Provisioning

Overview

This step executes Terraform to create all Azure infrastructure. The process takes 15-25 minutes and provisions:

  • Resource Group for all resources
  • VNet with AKS, database, public, and private endpoint subnets plus NAT Gateway
  • AKS cluster with system and worker node pools
  • PostgreSQL Flexible Server with zone-redundant HA
  • Storage Account with blob containers and private endpoint
  • Key Vault with application secrets
  • Managed Identities with Workload Identity federation
  • Helm releases: NGINX Ingress, External Secrets, ArgoCD, cert-manager, ClickHouse Operator

After completion, you will have a fully provisioned Azure environment ready for Kubernetes workloads.

What happens during provisioning

When you run terraform apply, Terraform:

  1. Reads your configuration from terraform.tfvars
  2. Calculates dependencies to determine the order resources must be created
  3. Creates resources in Azure via API calls
  4. Tracks state in your Azure Storage backend so it knows what exists
  5. Outputs important values you’ll need for subsequent steps

The process is mostly automated, but you’ll need to monitor for errors and potentially troubleshoot issues.

Initialize Terraform

From the azure directory, initialize the working directory:

$terraform init

This command:

  • Downloads required provider plugins (AzureRM, Kubernetes, Helm)
  • Configures the Azure Storage backend for state storage
  • Validates your backend configuration

Expected output:

Initializing the backend...
Successfully configured the backend "azurerm"!
Initializing provider plugins...
- Finding hashicorp/azurerm versions matching "~> 4.0"...
- Installing hashicorp/azurerm v4.x.x...
Terraform has been successfully initialized!
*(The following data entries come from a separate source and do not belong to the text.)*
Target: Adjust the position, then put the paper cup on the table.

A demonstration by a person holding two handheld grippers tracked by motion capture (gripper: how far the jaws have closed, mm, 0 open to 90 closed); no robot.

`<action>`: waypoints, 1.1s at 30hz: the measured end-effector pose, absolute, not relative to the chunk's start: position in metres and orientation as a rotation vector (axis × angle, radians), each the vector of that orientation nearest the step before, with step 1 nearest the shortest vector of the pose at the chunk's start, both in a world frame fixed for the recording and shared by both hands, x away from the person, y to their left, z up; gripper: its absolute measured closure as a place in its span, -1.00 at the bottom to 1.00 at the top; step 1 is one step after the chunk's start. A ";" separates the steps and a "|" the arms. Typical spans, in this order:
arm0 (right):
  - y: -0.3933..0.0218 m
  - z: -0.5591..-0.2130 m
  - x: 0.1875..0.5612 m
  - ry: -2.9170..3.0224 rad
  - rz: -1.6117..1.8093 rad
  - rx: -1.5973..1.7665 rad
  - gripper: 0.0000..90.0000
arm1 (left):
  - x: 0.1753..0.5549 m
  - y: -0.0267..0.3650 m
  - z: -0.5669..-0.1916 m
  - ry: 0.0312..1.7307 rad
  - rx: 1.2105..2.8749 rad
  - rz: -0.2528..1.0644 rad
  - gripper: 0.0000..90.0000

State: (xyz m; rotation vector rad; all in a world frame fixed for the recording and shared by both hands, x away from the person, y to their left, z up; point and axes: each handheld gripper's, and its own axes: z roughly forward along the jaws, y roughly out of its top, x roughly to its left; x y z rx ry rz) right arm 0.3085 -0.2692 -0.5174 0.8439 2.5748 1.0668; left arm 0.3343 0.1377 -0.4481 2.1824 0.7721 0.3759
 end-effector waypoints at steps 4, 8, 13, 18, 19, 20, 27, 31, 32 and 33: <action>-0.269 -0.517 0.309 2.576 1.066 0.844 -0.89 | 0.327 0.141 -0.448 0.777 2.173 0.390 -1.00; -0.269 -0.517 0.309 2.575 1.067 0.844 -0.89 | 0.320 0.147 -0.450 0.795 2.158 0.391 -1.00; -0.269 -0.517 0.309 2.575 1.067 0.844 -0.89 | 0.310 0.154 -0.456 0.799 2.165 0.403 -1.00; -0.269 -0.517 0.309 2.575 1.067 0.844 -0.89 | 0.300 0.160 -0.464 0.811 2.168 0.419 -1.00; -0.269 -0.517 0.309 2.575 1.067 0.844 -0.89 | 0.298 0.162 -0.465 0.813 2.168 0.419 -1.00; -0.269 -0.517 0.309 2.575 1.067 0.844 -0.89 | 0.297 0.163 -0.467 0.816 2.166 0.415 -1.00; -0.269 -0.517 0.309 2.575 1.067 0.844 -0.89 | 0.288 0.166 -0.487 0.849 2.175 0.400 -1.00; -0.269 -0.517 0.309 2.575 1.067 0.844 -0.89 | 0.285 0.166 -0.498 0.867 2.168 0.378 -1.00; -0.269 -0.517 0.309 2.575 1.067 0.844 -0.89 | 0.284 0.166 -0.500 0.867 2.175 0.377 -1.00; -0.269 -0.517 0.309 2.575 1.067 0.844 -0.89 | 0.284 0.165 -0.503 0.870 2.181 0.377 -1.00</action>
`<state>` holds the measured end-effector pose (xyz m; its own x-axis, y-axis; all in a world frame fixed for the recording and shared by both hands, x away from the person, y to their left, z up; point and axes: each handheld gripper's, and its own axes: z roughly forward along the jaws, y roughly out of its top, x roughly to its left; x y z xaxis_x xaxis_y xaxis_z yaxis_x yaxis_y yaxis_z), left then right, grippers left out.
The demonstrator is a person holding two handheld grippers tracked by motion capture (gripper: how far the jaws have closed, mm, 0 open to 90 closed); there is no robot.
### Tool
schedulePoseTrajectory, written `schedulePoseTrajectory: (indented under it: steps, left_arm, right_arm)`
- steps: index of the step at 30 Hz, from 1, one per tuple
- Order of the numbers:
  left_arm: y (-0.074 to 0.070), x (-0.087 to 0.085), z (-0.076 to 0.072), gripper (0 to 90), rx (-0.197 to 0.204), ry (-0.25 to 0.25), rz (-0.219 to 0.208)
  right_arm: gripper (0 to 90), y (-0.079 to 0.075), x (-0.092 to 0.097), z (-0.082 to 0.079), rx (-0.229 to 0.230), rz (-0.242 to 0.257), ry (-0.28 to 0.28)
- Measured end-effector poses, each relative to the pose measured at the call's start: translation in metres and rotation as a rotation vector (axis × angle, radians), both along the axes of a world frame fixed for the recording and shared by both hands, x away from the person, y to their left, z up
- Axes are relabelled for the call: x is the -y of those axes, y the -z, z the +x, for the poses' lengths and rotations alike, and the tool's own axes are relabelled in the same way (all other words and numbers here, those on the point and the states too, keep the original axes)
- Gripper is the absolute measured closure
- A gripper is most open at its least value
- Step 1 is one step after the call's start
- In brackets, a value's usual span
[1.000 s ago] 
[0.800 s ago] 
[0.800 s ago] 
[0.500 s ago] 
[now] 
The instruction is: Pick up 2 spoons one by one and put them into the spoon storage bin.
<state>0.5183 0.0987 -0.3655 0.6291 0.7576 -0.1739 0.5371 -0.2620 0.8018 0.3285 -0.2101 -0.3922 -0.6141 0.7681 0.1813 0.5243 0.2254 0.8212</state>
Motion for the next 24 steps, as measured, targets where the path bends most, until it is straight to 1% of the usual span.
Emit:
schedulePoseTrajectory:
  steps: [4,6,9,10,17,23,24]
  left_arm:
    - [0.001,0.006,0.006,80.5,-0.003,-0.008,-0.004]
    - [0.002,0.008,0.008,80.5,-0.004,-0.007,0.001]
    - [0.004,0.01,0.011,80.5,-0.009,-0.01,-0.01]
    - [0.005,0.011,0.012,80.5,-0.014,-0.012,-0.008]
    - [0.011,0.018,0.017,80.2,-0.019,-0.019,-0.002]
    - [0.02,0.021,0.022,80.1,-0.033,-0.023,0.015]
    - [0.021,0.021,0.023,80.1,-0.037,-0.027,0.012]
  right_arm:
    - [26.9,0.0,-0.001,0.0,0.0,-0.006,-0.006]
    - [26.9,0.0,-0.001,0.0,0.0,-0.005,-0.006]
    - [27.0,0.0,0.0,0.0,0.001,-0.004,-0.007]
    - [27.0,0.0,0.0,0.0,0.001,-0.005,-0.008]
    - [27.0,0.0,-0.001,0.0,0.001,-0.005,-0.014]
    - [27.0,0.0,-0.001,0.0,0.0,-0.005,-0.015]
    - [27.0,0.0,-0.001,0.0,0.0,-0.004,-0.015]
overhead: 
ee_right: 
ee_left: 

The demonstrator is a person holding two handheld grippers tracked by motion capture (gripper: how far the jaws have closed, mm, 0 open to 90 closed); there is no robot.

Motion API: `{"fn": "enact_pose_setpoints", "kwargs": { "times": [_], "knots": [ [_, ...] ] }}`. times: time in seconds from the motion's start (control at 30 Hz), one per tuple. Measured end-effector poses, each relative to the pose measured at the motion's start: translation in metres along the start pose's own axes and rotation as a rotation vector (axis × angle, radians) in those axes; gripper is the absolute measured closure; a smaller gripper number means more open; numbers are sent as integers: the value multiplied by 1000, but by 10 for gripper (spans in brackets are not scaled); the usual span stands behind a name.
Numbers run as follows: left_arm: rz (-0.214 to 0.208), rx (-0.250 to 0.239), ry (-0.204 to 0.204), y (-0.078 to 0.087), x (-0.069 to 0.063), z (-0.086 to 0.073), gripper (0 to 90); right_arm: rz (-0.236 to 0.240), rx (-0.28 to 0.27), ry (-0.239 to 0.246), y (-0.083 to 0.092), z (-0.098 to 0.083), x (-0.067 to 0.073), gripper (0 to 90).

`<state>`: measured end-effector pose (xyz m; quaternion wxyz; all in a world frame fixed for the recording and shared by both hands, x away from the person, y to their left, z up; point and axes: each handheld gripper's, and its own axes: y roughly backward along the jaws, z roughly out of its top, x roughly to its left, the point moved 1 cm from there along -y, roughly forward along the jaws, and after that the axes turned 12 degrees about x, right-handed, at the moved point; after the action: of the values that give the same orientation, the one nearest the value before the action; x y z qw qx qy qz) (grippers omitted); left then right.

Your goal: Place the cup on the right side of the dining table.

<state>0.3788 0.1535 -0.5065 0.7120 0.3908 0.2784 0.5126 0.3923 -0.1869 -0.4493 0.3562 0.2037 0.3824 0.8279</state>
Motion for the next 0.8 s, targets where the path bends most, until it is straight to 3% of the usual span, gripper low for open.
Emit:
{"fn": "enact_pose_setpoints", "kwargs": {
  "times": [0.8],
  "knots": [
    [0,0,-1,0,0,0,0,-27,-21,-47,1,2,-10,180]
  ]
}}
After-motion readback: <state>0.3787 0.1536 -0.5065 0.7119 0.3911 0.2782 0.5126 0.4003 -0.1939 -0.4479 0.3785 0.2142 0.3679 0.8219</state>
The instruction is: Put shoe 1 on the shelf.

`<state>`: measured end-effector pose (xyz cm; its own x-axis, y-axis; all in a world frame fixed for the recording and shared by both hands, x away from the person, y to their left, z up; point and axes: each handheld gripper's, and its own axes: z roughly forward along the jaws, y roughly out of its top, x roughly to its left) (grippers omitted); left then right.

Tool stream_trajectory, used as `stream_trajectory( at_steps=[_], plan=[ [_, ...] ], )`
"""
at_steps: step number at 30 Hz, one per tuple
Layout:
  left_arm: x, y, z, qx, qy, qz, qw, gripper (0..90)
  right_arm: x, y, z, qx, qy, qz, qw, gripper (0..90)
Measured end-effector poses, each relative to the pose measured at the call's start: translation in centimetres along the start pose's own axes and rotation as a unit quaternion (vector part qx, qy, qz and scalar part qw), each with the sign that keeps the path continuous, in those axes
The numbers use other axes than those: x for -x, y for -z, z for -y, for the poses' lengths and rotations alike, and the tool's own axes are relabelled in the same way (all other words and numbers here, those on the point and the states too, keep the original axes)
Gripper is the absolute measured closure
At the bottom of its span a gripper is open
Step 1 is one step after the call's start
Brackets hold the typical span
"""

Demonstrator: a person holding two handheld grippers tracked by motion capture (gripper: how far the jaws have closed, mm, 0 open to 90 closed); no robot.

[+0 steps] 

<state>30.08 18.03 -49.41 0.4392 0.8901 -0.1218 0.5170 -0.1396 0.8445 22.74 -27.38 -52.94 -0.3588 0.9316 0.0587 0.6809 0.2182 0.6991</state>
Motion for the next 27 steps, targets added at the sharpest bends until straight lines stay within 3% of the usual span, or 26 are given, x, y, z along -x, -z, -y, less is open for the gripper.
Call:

Backend initialization errors usually mean:

  • The storage account doesn’t exist (create it first)
  • You don’t have permission to access the storage account
  • The container doesn’t exist

If you see “Error loading state,” verify your backend configuration in provider.tf.

Review the plan

Before creating anything, preview what Terraform will do:

$terraform plan

This shows all resources that will be created, modified, or destroyed. For a fresh deployment, you should see only resource additions (green + symbols).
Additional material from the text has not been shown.